Equipment preparation: centrifuge; Oscillator; Vortex mixer; Pipetting; The refrigerator; Ice boxes
Reagent preparation: acetonitrile; Protein quantification kit
Material preparation: centrifugal tube; Suction head; disposable gloves
Method of use:
1. Other protease inhibitors can be added according to your own experimental needs.
2. The centrifuge speed has two ways of relative centrifugal force (RCF, ×g) and speed per minute (RPM). Some centrifuges have RPM and ×g display switching, but some centrifuges do not have automatic switching function. The following formula needs to be used for conversion: g=r×1.118×10-5×rpm2 (r is the effective centrifugal radius, that is, the length from the centrifuge axis to the center of the bottom of the centrifuge collection tube in centimeters)
For example, if the rotational speed is 3000rpm and the effective centrifugal radius is 10 cm, the relative centrifugal force (RCF, ×g) is =10×1.118×10-5×30002=1006.2 (×g).

Operation:
1, 200ul of the serum sample to be processed was centrifuged at 15000×g for 15 min at 4 ° C.
2, carefully remove the upper lipid layer, draw the middle tier serum 50 ul.
3, add in 150 ul reagent A, thoroughly incorporated.
4. Let stand at -20℃ for 30-90 min.
5, Centrifugation at 15000×g for 20 min at 4 ° C.
6. Carefully suck out the supernatant. The supernatant was discarded and the precipitate was retained.
7. 500ul of reagent B in an ice bath was added to the precipitate and mixed with gentle shaking. 15 min is placed on the ice.

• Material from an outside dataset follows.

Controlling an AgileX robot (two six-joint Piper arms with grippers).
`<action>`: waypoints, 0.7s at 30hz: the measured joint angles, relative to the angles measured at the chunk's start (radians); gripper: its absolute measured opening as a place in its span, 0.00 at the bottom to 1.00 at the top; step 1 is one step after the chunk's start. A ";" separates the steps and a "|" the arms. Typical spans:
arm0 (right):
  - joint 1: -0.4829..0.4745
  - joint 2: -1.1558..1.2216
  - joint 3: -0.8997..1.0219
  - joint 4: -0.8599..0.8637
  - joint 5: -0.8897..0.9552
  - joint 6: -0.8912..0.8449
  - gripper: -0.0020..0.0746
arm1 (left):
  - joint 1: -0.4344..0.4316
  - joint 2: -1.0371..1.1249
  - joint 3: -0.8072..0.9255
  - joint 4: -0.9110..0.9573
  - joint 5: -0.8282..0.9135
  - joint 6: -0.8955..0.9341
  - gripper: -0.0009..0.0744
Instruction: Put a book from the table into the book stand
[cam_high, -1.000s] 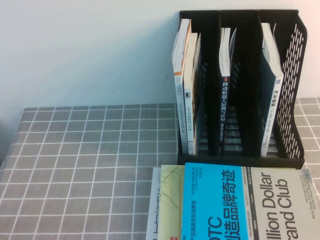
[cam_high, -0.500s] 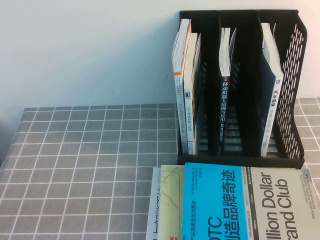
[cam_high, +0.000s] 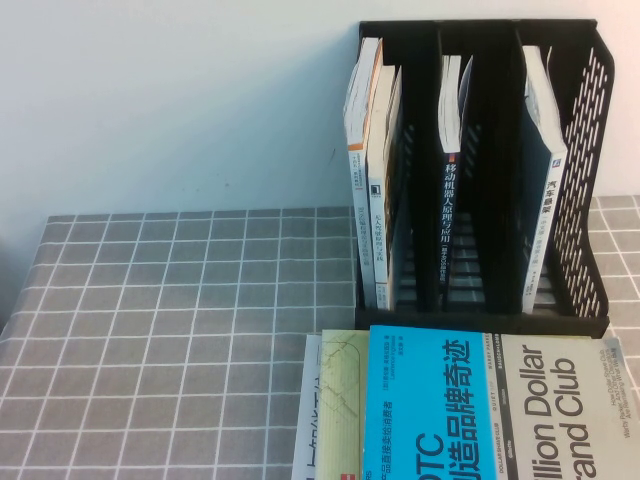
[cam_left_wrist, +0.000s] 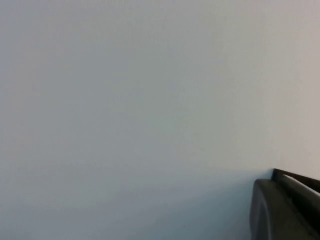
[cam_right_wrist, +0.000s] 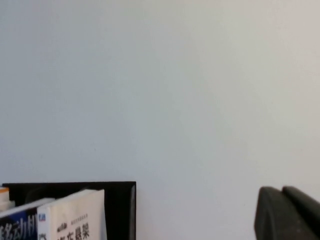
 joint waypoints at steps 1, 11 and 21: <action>0.000 0.000 -0.005 0.000 0.011 -0.011 0.02 | 0.000 0.000 -0.037 0.016 0.053 0.003 0.01; 0.000 0.108 -0.377 0.000 0.789 -0.070 0.02 | 0.000 0.192 -0.349 0.060 0.512 0.065 0.01; 0.000 0.629 -0.517 0.228 1.076 -0.340 0.02 | 0.000 0.436 -0.341 -0.318 0.642 0.161 0.01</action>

8, Centrifugation at 15000×g for 20 min at 4 ° C. Carefully remove the supernatant, discard the supernatant, and retain the precipitate.
9. 500ul of reagent B in an ice bath was added to the precipitate and mixed with gentle shaking. Leave on ice for 15min.
10, Centrifugation at 15000×g for 20 min at 4 ° C. Carefully remove the supernatant, abandon supernatant, reservation precipitation.
11, precipitation will retain the centrifugal tube open let stand for 15 minutes. To dry.
12, add 100-400ul reagent C to the precipitate and mix thoroughly. Oscillation for 5-10 minutes.
13, centrifuged at 12000×g for 10 min at 4 ° C. The precipitate was discarded and the supernatant was removed.
14, in addition to the supernatant is the albumin serum protein samples.

Albumin /IgG removal kit provides a full set of reagents suitable for rapid removal of albumin from serum/plasma samples.
Serum and plasma proteins are the focus of human index detection, and also the focus of scientific research. Commonly used techniques such as electrophoresis, 2D electrophoresis, liquid chromatography and mass spectrometry have been widely used in these studies. These techniques have limitations on the total amount of protein in the sample, and more than 50% of serum proteins are albumin, which will cause great interference to the detection of other low abundance proteins, which forces us to find ways to enrich the target protein and remove albumin.
The protein extracted by this kit can be used for downstream protein research experiments such as Western Blotting, protein electrophoresis, immunoprecipitation and ELISA.
The protein samples extracted by this kit contain a high concentration of salt components and cannot be directly used for 2D electrophoresis.
The protein extracted by this kit has an effect on the activity of the protein, and can not be used for downstream protein research experiments such as enzyme activity determination. 1. Simple, no special equipment other than centrifuge is required, and multiple samples can be processed in parallel.
2, high efficiency, one can effectively remove about 60% of the albumin, conducive to the detection of low abundance protein.